* [REQUIRED WORK]: Some of the lines below need repeating. Reproduce exactly those between the lines holding "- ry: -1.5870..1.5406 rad" and "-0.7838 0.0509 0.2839", inclusive.

[Items from a data source]
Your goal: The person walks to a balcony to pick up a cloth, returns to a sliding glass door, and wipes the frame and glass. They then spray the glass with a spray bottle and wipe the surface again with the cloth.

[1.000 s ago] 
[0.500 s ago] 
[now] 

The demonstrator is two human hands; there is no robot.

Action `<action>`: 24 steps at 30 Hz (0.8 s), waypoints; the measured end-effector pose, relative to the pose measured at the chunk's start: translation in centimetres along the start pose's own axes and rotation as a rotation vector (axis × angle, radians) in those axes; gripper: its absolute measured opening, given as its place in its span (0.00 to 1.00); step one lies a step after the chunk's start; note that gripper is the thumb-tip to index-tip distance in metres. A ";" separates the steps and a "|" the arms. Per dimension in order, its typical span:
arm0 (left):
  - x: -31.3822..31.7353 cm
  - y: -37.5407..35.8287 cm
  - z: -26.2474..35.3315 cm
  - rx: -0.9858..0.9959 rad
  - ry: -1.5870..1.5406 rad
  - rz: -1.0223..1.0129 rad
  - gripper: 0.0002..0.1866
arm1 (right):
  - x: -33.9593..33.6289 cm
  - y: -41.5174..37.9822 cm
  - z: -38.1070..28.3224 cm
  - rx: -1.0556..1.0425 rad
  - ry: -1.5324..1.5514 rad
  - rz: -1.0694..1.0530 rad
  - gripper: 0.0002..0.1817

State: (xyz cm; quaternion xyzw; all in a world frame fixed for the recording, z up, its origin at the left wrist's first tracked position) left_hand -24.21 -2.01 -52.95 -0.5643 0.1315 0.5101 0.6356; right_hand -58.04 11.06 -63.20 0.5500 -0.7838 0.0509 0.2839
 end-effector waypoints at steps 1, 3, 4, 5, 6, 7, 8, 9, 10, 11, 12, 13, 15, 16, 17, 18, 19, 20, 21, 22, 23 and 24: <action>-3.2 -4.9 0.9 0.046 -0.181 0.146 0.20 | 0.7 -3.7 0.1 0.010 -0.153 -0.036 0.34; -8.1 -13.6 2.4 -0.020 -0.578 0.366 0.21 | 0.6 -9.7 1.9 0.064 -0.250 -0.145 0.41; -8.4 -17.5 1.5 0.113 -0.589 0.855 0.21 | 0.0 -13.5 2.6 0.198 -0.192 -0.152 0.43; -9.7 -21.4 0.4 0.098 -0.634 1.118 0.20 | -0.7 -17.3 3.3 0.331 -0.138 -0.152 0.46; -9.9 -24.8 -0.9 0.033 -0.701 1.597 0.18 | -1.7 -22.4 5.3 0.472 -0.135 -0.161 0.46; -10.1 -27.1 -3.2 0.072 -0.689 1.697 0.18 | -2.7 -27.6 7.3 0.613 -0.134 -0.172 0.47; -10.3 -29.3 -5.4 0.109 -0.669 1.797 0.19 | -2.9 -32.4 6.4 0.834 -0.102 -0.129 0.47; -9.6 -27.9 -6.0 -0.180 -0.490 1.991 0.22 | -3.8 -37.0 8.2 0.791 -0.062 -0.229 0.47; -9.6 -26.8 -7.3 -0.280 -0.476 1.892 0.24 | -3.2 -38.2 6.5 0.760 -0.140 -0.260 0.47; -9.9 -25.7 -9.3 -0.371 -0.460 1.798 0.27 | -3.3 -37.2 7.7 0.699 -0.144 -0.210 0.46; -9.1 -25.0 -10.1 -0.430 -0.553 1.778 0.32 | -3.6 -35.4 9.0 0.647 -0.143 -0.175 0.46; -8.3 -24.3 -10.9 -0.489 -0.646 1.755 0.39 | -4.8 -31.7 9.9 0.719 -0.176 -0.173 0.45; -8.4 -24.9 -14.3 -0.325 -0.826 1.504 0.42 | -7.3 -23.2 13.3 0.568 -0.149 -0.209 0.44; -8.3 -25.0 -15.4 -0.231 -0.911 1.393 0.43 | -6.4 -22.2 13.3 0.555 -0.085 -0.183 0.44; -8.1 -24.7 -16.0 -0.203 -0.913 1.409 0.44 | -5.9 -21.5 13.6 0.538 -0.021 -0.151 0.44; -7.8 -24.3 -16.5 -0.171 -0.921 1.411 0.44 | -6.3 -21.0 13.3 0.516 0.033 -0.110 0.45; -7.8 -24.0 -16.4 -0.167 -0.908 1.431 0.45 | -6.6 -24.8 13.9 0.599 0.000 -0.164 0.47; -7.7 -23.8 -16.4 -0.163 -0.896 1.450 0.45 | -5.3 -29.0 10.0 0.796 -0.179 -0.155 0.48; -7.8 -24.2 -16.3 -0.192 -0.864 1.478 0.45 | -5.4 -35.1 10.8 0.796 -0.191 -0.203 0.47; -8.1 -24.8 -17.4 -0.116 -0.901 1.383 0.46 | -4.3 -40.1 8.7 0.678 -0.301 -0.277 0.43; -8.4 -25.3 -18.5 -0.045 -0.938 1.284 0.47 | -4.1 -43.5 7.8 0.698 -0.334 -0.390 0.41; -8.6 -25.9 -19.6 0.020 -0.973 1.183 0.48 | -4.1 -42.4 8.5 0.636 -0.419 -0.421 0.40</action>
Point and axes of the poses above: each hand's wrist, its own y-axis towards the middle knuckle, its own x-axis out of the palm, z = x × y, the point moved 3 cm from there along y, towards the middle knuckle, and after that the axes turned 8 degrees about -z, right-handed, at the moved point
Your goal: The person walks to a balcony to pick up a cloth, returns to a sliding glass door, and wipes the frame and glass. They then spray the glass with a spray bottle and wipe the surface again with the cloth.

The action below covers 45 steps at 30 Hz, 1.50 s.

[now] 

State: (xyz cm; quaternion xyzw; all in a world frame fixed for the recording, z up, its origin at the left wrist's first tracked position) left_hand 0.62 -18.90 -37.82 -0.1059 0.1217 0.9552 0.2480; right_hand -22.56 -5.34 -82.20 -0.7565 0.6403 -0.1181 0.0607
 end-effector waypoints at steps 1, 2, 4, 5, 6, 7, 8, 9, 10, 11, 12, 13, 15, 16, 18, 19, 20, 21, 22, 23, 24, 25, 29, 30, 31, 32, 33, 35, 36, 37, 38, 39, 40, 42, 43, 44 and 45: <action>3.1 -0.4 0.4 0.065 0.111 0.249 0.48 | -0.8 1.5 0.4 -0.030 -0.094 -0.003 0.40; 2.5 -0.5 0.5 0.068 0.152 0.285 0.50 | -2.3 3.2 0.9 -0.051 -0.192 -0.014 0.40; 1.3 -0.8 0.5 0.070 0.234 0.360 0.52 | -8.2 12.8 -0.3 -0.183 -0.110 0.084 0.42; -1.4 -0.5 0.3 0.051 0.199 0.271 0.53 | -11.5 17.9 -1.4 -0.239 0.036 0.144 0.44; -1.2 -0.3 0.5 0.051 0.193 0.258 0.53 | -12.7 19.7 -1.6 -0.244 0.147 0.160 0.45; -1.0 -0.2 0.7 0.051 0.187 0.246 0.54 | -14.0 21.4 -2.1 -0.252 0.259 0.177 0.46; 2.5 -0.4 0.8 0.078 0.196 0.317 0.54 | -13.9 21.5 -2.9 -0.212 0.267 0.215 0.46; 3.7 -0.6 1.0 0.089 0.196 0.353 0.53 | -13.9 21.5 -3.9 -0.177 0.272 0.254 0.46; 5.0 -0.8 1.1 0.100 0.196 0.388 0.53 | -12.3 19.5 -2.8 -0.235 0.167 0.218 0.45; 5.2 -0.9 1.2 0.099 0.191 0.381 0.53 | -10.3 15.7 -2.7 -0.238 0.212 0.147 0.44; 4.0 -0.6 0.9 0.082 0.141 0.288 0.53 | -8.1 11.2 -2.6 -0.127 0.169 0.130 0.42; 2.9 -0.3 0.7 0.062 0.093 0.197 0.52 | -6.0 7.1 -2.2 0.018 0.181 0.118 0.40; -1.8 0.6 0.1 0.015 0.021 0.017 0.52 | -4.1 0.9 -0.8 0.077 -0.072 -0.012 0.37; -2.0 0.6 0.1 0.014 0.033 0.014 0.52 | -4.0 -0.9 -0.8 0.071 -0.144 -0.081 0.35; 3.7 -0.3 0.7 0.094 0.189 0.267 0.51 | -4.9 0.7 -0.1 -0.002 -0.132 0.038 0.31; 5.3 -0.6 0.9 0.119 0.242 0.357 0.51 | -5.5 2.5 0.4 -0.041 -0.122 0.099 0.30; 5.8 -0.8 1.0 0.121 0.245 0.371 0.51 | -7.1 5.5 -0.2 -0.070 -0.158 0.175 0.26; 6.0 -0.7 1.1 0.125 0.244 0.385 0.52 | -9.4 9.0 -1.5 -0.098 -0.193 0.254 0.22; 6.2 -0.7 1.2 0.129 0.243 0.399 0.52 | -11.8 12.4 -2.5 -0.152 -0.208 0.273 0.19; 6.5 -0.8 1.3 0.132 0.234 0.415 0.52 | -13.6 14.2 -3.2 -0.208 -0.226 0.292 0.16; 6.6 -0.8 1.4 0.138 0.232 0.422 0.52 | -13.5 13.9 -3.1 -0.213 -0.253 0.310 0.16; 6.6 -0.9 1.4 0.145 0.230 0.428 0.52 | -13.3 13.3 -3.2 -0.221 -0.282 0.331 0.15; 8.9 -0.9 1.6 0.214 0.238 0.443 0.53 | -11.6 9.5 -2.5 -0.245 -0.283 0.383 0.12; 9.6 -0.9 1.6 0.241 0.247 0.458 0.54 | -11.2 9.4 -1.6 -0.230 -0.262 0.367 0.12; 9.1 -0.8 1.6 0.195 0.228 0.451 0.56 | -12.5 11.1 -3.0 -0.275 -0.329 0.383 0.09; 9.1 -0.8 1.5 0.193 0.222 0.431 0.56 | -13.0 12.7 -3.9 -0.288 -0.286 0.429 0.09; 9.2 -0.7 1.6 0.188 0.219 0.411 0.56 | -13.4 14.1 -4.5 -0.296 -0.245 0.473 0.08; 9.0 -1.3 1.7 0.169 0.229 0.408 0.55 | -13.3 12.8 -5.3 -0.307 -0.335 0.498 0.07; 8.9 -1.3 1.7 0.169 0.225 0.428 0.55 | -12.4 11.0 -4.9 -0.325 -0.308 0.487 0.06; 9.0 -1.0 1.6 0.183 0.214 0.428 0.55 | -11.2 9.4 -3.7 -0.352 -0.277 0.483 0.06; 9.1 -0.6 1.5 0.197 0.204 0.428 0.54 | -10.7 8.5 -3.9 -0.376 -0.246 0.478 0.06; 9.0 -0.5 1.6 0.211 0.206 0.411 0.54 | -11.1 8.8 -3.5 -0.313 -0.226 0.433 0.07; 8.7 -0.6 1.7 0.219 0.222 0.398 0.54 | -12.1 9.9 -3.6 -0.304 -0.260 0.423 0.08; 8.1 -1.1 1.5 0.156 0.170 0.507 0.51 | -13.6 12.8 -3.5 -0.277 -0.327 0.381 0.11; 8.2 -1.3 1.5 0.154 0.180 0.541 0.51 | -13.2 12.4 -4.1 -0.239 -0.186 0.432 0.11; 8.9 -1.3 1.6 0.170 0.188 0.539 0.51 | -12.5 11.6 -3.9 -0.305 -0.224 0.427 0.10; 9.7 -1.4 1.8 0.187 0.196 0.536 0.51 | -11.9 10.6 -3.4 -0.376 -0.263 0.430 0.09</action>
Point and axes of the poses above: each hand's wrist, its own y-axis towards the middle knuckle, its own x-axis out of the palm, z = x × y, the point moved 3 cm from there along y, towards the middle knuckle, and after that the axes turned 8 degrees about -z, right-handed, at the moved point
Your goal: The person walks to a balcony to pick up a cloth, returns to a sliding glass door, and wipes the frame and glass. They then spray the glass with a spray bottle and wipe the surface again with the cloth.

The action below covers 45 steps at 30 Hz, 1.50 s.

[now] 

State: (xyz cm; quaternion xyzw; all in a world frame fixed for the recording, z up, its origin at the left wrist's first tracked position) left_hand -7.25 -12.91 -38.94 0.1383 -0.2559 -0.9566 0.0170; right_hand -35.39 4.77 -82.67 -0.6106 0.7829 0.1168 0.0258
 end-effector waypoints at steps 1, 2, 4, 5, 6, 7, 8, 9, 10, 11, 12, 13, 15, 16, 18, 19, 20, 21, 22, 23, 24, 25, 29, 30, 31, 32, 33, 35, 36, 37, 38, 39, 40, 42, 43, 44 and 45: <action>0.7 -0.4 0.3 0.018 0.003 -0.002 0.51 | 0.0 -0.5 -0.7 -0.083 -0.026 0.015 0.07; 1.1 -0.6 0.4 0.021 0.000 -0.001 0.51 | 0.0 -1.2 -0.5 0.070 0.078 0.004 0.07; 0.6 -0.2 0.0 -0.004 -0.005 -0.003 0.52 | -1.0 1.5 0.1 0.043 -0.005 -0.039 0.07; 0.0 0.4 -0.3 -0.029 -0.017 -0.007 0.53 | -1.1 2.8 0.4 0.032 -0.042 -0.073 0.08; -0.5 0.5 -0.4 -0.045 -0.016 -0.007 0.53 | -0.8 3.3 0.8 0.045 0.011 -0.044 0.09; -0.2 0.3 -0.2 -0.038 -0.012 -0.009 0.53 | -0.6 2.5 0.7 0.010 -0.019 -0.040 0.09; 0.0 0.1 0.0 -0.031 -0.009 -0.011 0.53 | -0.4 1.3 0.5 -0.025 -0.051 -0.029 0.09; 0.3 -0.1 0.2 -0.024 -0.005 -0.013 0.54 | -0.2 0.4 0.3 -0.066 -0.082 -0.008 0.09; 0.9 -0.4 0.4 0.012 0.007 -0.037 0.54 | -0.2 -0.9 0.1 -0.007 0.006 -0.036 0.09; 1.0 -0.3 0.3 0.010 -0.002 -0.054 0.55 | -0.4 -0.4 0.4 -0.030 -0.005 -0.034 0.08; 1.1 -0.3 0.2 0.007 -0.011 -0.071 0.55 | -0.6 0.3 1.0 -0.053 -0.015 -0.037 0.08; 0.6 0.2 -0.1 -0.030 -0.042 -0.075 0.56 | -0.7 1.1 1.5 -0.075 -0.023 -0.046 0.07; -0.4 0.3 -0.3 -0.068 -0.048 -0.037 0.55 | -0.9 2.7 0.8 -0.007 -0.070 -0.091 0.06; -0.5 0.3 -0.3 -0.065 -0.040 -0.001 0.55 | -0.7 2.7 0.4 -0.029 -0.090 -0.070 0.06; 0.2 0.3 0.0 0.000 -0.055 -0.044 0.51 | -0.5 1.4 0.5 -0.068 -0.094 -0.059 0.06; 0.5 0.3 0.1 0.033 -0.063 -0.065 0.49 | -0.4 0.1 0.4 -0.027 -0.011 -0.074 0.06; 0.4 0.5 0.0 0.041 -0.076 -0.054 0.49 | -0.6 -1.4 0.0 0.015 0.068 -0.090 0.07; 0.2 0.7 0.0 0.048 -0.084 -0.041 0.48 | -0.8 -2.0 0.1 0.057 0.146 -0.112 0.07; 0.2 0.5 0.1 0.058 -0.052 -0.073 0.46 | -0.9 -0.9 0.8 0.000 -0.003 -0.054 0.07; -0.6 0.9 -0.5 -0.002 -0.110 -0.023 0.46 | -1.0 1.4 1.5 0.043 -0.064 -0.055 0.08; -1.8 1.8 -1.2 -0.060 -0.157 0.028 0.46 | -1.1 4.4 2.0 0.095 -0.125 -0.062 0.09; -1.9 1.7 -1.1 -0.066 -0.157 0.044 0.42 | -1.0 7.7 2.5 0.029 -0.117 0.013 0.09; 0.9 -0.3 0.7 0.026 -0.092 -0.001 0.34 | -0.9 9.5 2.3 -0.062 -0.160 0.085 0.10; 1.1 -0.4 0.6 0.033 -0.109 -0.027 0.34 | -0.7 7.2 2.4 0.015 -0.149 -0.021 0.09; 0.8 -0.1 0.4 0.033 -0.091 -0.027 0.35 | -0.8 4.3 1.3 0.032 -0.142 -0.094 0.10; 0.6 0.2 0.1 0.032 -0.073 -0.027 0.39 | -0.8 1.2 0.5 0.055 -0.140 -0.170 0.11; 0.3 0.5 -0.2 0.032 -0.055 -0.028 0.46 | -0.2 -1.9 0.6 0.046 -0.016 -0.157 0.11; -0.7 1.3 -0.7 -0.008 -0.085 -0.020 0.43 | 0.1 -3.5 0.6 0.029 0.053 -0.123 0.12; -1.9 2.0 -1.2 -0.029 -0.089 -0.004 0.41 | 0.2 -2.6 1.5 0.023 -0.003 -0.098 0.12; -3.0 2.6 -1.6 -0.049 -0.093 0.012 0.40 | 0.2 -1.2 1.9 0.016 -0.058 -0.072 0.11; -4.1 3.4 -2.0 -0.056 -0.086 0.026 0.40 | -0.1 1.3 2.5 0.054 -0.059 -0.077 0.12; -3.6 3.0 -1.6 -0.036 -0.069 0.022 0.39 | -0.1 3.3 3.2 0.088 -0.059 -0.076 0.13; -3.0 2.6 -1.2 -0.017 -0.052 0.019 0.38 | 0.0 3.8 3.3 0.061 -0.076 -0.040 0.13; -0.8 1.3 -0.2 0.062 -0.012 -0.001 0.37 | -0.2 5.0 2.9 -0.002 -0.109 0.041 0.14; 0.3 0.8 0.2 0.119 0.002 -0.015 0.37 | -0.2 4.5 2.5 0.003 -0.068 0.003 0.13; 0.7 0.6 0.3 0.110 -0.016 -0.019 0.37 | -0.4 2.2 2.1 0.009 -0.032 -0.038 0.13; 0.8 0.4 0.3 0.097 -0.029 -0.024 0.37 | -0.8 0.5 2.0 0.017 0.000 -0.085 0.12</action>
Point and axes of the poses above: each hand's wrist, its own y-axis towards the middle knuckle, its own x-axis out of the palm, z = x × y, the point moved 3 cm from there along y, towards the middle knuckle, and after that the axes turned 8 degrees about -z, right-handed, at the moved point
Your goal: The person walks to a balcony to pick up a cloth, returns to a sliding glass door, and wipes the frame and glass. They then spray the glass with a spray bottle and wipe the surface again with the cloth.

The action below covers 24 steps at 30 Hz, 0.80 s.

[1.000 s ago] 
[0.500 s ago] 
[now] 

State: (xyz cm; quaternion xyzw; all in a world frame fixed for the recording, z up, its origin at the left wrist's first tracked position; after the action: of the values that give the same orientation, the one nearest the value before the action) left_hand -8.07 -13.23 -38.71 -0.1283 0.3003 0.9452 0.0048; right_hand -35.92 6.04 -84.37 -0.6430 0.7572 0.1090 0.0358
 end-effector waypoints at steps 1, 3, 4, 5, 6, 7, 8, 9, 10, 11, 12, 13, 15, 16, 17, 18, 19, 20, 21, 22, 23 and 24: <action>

* [ANSWER SECTION]:
  - ry: -1.5870..1.5406 rad
  - rz: -1.0223..1.0129 rad
  - gripper: 0.0002..0.1866
arm1 (right):
  - x: -33.9593..33.6289 cm
  - y: -41.5174..37.9822 cm
  - z: -38.1070..28.3224 cm
  - rx: -1.0556..1.0425 rad
  - ry: -1.5324..1.5514 rad
  - rz: -1.0694..1.0530 rad
  - gripper: 0.0002..0.1817

State: (xyz cm; quaternion xyzw; all in a world frame fixed for the recording, z up, its origin at the left wrist's first tracked position) left_hand -24.21 -2.01 -52.95 -0.5643 0.1315 0.5101 0.6356; right_hand -58.04 11.06 -63.20 0.5500 -0.7838 0.0509 0.2839

Nothing else is part of this answer.